- TASK BRIEF
Write out the listing from the line with "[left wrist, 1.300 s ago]" to the line with "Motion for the", both lines included, exactly and nothing beyond. Leave pictures out.

- SOURCE MATERIAL
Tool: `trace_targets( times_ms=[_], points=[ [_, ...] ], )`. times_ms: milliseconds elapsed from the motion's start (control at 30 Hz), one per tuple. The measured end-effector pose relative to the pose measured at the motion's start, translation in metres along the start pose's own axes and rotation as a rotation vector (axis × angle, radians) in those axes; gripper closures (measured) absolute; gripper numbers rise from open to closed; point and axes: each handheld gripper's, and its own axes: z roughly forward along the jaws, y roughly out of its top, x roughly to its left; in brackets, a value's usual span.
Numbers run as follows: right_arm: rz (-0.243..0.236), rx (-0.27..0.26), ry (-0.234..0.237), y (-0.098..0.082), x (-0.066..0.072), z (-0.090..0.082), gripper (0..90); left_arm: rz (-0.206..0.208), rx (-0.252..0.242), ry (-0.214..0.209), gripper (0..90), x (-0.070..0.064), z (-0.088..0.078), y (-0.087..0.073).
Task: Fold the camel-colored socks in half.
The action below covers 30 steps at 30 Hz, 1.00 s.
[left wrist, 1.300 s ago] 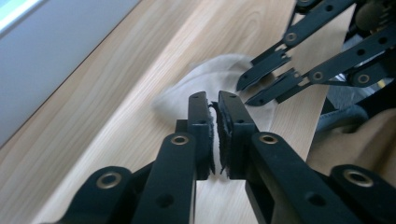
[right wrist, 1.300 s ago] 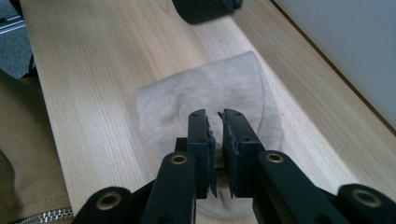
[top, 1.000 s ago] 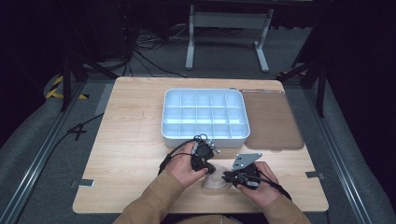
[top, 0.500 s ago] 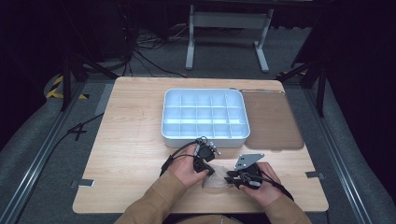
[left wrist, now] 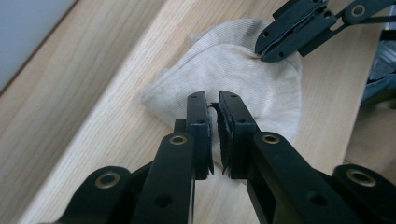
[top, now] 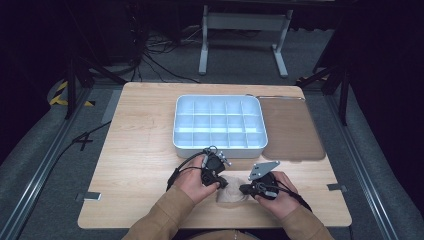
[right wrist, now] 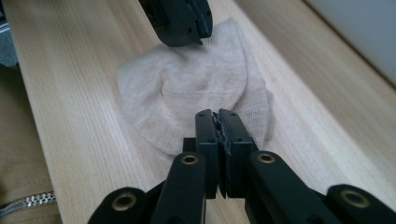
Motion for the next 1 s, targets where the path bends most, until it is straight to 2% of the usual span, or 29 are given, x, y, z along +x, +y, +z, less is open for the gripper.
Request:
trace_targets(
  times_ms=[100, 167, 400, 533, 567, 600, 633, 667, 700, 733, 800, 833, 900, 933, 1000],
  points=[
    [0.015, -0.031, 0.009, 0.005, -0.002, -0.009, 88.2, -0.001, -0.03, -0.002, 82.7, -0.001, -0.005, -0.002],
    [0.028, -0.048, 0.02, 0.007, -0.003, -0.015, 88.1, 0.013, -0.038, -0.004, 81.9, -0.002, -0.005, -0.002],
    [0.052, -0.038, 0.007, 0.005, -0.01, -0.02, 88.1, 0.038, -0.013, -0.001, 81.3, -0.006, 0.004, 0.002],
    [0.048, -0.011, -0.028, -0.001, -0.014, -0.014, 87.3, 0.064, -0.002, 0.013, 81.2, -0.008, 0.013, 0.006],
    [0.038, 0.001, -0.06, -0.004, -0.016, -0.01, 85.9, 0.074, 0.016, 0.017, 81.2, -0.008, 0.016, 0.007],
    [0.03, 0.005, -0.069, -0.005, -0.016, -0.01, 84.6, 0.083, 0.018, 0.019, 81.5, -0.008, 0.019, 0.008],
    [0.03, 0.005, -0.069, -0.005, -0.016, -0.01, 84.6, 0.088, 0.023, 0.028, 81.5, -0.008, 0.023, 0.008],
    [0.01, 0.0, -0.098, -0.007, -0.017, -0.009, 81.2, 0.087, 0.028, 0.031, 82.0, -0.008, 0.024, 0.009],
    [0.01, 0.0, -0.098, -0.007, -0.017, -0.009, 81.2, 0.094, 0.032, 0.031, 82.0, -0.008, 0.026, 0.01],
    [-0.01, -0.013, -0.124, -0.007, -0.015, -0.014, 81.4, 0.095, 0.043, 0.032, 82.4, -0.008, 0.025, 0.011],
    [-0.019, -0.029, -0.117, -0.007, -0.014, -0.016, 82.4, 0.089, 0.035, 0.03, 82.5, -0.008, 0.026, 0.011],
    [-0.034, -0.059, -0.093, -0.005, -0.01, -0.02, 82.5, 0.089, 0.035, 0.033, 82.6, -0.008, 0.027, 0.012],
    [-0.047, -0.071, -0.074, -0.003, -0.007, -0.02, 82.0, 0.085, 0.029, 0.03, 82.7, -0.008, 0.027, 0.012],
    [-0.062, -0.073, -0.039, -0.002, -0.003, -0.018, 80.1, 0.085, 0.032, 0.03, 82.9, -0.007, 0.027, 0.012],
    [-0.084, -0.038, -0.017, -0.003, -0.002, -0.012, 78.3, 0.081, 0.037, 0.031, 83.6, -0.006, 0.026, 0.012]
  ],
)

- OUTPUT OF THE EXERCISE
[left wrist, 1.300 s ago] 
[right wrist, 1.300 s ago] 
[top, 1.000 s ago] 
[top, 0.500 s ago] 
[left wrist, now] 
[top, now] 
[right wrist, now] 
Motion for the next 1 s, targets where the path bends most, until it is straight to 2% of the usual span, or 29 are given, x, y, z along +x, +y, +z, less is open for the gripper.

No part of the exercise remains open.